At least a certain type of music. As for example, Wolfgang Amadeus Mozart. In Eric Felten's article, "Why Dictators Hate to See Us Moved by Music," there appears this extraordinary paragraph:
There's no doubt that music affects us—perhaps in surprising ways. A new study published in a journal called The Arts in Psychotherapy tested which was more effective in treating mild depression, reclining on a sofa talking to a psychiatrist or simply listening to Bach, Corelli and Mozart. Few of the patients involved (who were drawn from a clinic in Oaxaca, Mexico) were initially interested in spending any time with old Wolfgang Amadeus, but in the end they not only came to enjoy the experience, but benefited from it. The overwhelming majority of the patients listening to classical music reported feeling better two months into the therapy. Not even half of those getting traditional tell-me-about-that psychotherapy saw any improvement.
He says further:
In an effort to explain these results, the researchers surmised that listening, at least to music with structure and challenging complexity, facilitates "brain development and/or plasticity." It might have helped, in treating depression, that the patients were given a cheerful earful: Bach's "Italian Concerto," as opposed to, say, Samuel Barber's "Adagio for Strings" or the doleful "Dido's Lament" by Henry Purcell.

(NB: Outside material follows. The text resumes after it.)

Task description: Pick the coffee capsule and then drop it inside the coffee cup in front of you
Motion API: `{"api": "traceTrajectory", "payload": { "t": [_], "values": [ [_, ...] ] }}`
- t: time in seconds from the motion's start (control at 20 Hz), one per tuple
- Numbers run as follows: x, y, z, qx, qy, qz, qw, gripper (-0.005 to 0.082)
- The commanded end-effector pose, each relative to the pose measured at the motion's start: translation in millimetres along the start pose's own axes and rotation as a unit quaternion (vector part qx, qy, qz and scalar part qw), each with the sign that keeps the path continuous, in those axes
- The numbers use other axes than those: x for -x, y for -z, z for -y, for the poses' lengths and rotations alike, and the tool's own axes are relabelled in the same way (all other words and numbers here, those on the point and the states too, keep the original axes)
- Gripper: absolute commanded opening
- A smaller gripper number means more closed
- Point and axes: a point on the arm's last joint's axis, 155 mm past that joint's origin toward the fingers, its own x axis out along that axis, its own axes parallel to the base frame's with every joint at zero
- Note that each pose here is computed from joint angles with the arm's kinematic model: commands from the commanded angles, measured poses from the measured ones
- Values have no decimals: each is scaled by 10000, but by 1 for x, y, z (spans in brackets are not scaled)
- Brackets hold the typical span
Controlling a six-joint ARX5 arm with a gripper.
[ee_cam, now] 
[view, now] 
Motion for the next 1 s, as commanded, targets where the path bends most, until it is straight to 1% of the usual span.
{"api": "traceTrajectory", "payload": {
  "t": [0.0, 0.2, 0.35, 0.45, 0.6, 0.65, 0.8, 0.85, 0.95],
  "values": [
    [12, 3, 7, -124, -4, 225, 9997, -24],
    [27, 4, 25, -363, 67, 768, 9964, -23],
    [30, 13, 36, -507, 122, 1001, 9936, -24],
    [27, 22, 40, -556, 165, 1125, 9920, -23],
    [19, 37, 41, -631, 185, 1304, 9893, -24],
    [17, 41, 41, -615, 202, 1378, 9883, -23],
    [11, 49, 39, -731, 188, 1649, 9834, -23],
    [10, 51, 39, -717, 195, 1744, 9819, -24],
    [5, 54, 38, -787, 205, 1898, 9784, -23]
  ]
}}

Just how directly can music manipulate our emotions, and even our actions? The website of the science magazine Miller-McCune has been gathering up recent research attempting to demonstrate that music is instrumental. There is a French study just out from the journal Psychology of Music showing that jeunes femmes are more willing to give out their phone numbers after listening to romantic tunes. The young ladies exposed to "neutral" compositions were less open to propositions.
This follows on a study done last year showing that men buy more roses when a florist pipes in love songs. Also from France comes a study published in the International Journal of Hospitality Management suggesting that if a restaurant plays an empathetic soundtrack stacked with "pro-social" ditties customers tend to tip better.
These represent a modern behavioral-science version of John Dryden's bold declaration, "What passion cannot Music raise and quell!" All of which suggests we would be wise to be wary of music, sucker bait that it is.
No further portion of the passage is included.